**TASK DETAILS:** The answer must be every line below that holds the word "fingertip".

**SUPPLIED INFORMATION:**
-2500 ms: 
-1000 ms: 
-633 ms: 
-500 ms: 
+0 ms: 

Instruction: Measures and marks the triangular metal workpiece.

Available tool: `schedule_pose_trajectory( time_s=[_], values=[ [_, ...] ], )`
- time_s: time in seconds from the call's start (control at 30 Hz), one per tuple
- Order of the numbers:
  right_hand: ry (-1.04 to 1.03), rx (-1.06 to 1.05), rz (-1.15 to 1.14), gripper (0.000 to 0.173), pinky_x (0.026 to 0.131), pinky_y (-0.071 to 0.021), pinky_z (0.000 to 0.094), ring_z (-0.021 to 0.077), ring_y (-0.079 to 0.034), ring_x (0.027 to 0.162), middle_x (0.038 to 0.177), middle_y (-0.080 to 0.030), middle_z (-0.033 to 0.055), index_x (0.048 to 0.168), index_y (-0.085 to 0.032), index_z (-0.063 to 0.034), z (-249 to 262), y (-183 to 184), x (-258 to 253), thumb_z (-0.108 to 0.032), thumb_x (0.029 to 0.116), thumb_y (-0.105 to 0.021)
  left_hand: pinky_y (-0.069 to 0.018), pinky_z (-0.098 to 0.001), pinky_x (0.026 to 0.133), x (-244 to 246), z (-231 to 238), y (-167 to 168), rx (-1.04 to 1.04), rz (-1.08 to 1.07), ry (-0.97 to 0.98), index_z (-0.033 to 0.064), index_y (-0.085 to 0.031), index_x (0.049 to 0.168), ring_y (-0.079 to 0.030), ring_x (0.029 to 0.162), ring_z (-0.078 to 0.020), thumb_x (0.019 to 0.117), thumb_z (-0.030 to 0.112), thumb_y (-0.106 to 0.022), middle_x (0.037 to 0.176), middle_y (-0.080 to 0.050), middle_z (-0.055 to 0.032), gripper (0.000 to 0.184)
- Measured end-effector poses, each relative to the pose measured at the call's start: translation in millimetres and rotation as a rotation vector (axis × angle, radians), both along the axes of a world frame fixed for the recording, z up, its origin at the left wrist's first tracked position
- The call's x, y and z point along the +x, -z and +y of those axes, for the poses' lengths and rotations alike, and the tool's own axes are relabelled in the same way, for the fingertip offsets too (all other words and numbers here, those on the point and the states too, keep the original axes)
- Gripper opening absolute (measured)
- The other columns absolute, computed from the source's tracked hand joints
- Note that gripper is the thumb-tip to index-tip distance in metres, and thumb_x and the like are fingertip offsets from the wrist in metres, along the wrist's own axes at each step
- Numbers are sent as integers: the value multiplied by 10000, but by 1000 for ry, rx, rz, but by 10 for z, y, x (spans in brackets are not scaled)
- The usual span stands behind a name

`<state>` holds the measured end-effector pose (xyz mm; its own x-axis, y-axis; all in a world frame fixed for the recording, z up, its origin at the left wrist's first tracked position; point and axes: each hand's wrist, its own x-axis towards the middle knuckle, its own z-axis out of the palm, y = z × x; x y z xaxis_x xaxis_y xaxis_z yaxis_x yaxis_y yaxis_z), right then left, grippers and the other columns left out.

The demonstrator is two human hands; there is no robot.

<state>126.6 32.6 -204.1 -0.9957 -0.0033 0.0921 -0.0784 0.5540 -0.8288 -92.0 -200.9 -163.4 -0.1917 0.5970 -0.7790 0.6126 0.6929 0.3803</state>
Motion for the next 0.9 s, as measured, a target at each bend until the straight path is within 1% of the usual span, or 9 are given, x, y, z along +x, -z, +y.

**FINISHED TASK:**
- The call's x, y and z point along the +x, -z and +y of those axes, for the poses' lengths and rotations alike, and the tool's own axes are relabelled in the same way, for the fingertip offsets too (all other words and numbers here, those on the point and the states too, keep the original axes)
- Note that gripper is the thumb-tip to index-tip distance in metres, and thumb_x and the like are fingertip offsets from the wrist in metres, along the wrist's own axes at each step

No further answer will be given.